AVS 54th International Symposium | |
Electronic Materials and Processing | Thursday Sessions |
Session EM-ThM |
Session: | Zinc Oxide |
Presenter: | J.N. Duenow, Colorado School of Mines |
Authors: | J.N. Duenow, Colorado School of Mines T.A. Gessert, National Renewable Energy Laboratory D.M. Wood, Colorado School of Mines T.J. Coutts, National Renewable Energy Laboratory |
Correspondent: | Click to Email |
Transparent conducting oxide (TCO) thin films are a vital part of flat-panel displays, electrochromic windows, and photovoltaic cells. ZnO-based TCOs may allow cost advantages compared to indium-containing TCOs such as indium tin oxide (ITO) or indium zinc oxide (IZO). Undoped ZnO and ZnO:Al (0.1, 0.2, 0.5, 1, and 2 wt.% Al2O3) films were deposited by RF magnetron sputtering.
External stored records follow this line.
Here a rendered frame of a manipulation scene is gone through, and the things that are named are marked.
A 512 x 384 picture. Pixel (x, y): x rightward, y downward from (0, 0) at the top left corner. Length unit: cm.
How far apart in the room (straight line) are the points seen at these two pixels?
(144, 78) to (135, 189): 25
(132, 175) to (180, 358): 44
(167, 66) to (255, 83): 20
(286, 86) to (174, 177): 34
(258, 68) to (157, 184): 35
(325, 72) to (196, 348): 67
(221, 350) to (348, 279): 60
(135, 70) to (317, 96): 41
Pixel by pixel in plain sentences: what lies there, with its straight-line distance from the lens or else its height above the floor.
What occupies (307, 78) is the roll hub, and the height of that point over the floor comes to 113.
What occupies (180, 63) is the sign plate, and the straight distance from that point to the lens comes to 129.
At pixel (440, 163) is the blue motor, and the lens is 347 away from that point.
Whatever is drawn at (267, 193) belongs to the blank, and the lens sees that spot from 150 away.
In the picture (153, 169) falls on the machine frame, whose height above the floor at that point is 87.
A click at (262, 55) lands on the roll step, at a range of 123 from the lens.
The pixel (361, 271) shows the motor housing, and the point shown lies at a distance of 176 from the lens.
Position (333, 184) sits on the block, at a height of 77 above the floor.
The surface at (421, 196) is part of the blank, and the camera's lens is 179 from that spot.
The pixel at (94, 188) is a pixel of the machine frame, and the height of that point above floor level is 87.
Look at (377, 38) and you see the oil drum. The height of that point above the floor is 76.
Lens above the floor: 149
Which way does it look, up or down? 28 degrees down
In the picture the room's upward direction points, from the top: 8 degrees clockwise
Controlled incorporation of H2 in the Ar sputtering ambient, for films grown at substrate temperatures up to 200°C, results in mobilities exceeding 50 cm2V-1s-1 when using targets containing 0.1 and 0.2 wt.% Al2O3. Because high conductivity is achieved through high mobility at lower carrier concentration, these films demonstrate decreased infrared absorption compared to films containing the commonly used 2 wt.% Al2O3. ZnO:Al films grown in H2 partial pressure (ZnO:Al:H) show no detectable changes in electrical properties during temperature-dependent Hall measurements conducted up to 170°C. Reduction in ZnO:Al mobility and carrier concentration with decreasing film thickness has been reported in the past, but mechanisms for these changes remain uncertain. Our studies show that ZnO:Al:H electrical properties are suboptimal if film thickness is less than ~300 nm. In attempts to improve the electrical properties of these thinner films, depositions were performed at room temperature with and without a 60-nm undoped ZnO nucleation layer. Results show that mobility values indeed benefit from this nucleation layer for film thicknesses less than 350 nm. However, films grown without the nucleation layer reached higher mobility values at thicknesses greater than 350 nm. This abstract is subject to government rights.